* _Work order_
Could you find every line in the entries below that holds the word "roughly" and copy it?

* _Records for processing_

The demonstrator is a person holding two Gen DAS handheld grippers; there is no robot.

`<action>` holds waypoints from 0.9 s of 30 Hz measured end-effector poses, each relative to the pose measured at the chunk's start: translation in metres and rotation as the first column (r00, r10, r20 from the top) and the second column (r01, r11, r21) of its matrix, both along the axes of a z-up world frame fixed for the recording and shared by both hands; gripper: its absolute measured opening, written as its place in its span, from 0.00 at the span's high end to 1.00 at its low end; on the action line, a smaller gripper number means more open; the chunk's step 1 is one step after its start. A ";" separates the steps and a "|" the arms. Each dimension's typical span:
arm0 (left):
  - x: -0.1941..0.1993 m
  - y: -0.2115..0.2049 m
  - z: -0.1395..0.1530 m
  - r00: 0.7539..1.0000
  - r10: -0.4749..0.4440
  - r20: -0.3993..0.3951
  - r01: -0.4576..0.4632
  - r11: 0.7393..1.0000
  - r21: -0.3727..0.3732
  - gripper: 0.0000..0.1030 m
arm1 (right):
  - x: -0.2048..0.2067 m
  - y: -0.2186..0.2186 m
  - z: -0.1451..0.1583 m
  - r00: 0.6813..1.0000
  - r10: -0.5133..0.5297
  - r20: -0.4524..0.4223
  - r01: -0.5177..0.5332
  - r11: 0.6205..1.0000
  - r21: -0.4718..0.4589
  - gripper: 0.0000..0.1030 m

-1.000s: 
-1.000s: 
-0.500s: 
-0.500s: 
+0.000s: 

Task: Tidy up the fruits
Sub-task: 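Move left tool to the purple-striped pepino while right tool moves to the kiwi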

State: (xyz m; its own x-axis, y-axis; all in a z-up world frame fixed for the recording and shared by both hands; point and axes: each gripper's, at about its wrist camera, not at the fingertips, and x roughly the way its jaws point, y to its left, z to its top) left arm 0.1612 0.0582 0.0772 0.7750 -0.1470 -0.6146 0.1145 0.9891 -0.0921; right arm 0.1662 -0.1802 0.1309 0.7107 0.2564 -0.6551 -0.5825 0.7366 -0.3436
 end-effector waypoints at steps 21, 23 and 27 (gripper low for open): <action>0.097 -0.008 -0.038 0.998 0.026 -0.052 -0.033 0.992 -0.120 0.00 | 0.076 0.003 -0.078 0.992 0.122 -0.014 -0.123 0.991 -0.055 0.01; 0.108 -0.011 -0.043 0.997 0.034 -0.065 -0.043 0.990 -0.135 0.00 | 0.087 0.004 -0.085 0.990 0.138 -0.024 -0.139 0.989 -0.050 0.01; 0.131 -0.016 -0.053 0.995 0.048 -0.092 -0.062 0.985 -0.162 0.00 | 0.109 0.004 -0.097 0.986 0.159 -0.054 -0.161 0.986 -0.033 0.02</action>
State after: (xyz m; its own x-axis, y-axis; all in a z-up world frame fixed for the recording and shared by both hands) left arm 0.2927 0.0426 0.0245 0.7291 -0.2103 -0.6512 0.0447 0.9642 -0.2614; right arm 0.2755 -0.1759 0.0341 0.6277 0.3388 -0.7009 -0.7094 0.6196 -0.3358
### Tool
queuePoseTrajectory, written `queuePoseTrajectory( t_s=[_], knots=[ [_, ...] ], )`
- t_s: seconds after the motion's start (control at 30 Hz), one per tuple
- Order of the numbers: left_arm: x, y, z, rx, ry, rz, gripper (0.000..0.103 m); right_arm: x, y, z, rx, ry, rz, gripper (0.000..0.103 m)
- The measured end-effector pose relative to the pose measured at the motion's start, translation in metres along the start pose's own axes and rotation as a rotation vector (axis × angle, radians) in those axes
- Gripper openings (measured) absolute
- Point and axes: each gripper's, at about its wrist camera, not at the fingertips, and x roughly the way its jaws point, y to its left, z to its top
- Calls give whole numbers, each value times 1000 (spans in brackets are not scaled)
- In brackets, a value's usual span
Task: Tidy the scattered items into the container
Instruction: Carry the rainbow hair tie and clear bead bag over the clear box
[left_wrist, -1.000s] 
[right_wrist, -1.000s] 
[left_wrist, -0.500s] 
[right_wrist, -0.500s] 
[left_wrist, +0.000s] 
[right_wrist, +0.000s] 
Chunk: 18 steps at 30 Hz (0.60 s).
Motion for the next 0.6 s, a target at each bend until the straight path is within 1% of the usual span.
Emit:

* _Worked solution_
State: (xyz m; its own x-axis, y-axis; all in a z-up world frame fixed for the recording and shared by both hands; point and axes: each gripper's, at about its wrist camera, not at the fingertips, and x roughly the way its jaws point, y to its left, z to its top) left arm 0.1612 0.0582 0.0772 0.7750 -0.1470 -0.6146 0.1145 0.9891 -0.0921; right arm 0.1662 -0.1802 0.1309 0.7107 0.2564 -0.6551 -0.5825 0.7366 -0.3436
- Point and axes: each gripper's, at about its wrist camera, not at the fingertips, and x roughly the way its jaws point, y to its left, z to its top

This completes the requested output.